Original Greenpeace press release

Washington, D.C., October 9, 1997 -- A Greenpeace report released today revealed that hazardous levels of lead and cadmium are found in vinyl plastic children's products. The study was prompted by the discovery of hazardous lead levels in vinyl mini-blinds and associated lead poisoning of children in 1996.

Mainstream vinyl products were purchased for testing at national chain stores including Kmart, Wal-Mart, Target, and Toys R Us. Many items featured popular children's characters like Barbie, Mickey Mouse, and Tweety. Lead-containing vinyl children's products were found in Boston, Boulder (CO), Chicago, Los Angeles, Minneapolis, New Orleans, New York, Portland (OR), San Francisco, Seattle, Washington, D.C., and Montreal, Canada. In every case in which it was tested, all of the lead-containing products also contained varying levels of cadmium, a known carcinogen and kidney toxin that is even more toxic than lead.

An independent laboratory analysis demonstrated that products released toxic metal dust to their surfaces. Lead- or cadmium-contaminated dust is especially hazardous since it can enter the body by licking, chewing, inhalation, and hand-to-mouth behavior.

The current report comes only weeks after Greenpeace released an analysis of soft vinyl toys, showing that toxic chemicals, called phthalates, represented 10-40 percent of the weight of the toys. Government studies have shown that these PVC softeners can leach out when toys are chewed by small children.

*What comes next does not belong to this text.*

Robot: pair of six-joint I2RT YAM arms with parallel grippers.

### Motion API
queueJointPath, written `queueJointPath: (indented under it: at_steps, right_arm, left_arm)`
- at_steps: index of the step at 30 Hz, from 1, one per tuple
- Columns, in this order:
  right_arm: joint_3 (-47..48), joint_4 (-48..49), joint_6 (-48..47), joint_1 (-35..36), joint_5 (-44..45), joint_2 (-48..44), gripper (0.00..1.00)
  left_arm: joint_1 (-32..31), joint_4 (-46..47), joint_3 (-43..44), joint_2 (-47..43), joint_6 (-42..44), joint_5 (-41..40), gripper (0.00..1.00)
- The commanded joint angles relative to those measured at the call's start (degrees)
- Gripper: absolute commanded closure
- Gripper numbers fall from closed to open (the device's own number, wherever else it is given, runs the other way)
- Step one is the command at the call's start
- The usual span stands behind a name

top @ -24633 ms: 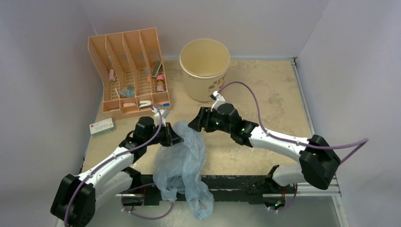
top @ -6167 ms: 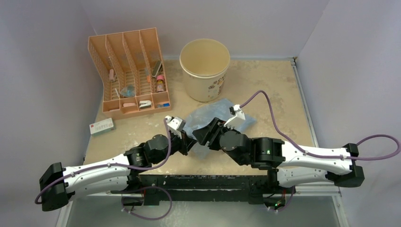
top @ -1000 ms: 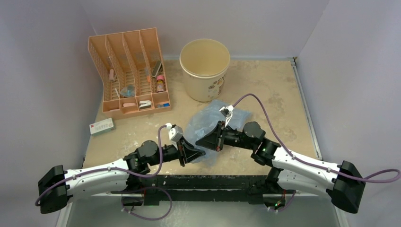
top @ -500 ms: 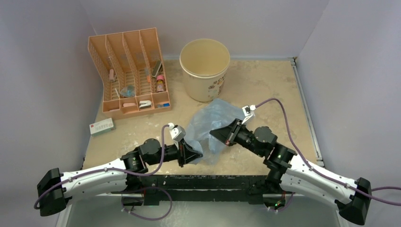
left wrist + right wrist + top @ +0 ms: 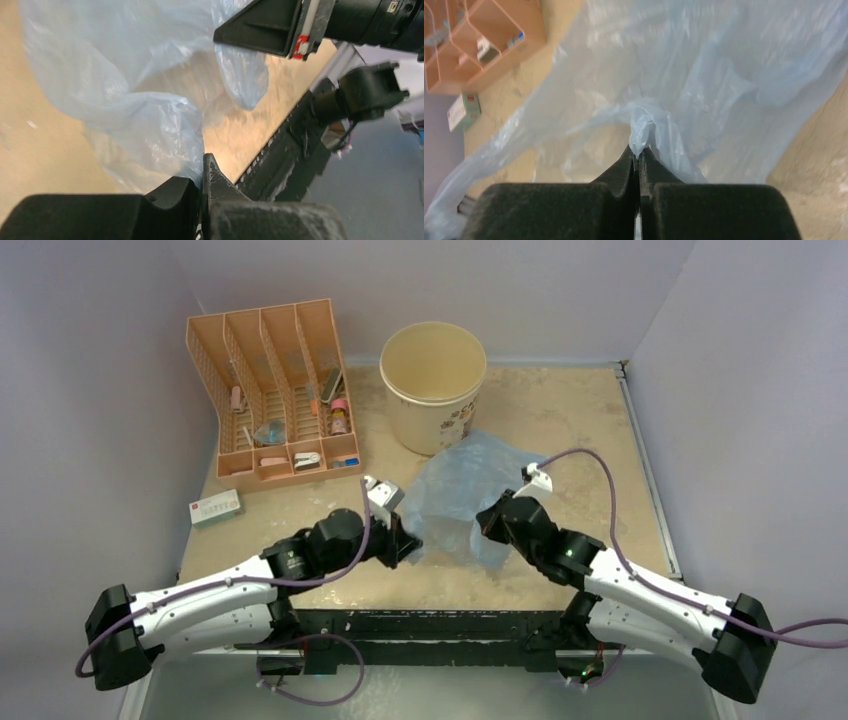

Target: Put the trash bags into the trash bin

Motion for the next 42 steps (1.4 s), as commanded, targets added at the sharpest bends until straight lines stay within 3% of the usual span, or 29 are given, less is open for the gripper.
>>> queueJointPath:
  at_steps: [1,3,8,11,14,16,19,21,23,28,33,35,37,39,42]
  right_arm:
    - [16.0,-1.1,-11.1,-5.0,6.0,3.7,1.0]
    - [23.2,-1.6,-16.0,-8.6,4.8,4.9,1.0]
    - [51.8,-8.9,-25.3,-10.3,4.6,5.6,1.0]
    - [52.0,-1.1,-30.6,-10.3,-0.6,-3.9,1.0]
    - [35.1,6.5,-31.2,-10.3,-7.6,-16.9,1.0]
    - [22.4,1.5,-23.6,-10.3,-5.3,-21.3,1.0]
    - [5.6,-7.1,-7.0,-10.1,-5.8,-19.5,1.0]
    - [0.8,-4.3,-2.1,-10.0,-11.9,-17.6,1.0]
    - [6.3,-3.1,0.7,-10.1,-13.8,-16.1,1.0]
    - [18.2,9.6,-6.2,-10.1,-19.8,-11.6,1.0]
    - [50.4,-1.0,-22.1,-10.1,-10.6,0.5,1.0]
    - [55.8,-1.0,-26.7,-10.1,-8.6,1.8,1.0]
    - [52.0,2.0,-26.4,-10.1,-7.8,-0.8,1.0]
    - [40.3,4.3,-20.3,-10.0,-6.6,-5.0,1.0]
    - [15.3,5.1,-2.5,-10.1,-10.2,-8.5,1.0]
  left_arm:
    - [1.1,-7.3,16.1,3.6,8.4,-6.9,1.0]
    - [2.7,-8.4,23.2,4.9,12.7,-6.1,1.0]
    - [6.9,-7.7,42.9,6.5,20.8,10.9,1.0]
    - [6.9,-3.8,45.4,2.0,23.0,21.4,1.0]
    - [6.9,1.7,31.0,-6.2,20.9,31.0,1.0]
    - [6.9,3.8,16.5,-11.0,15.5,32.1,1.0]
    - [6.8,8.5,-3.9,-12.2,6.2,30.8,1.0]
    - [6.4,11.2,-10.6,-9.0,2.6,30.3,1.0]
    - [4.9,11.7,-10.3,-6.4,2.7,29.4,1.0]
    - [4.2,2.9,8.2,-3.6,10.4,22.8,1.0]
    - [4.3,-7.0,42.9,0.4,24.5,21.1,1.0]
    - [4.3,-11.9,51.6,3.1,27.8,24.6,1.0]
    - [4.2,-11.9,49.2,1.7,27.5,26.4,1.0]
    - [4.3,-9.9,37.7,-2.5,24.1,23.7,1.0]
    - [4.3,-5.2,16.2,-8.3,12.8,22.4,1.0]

"Children should be able to play with Barbie, Tweety, and Mickey Mouse without being poisoned by vinyl," said Joseph Di Gangi, PhD, Greenpeace Toxics campaigner.

Greenpeace advises parents to return all vinyl products to stores and calls upon retailers to remove all vinyl items from the market.

Scientific reviewers of the Greenpeace report included: Howard Hu, Harvard School of Public Health; Philip Landrigan, Mount Sinai School of Medicine; and Janet Phoenix, National Safety Council.

The entire Greenpeace report, "Lead and Cadmium in Vinyl Children's Products" is available online.


From a press release of Reuters on the same day:

The report said testing of 131 vinyl products -- including a variety of toys, backpacks and raincoats -- showed 28 products contained more than 100 parts per million of lead, a toxin to the nervous system that affects children's mental development. The lead-containing products also had varying levels of cadmium, a carcinogen, Greenpeace said.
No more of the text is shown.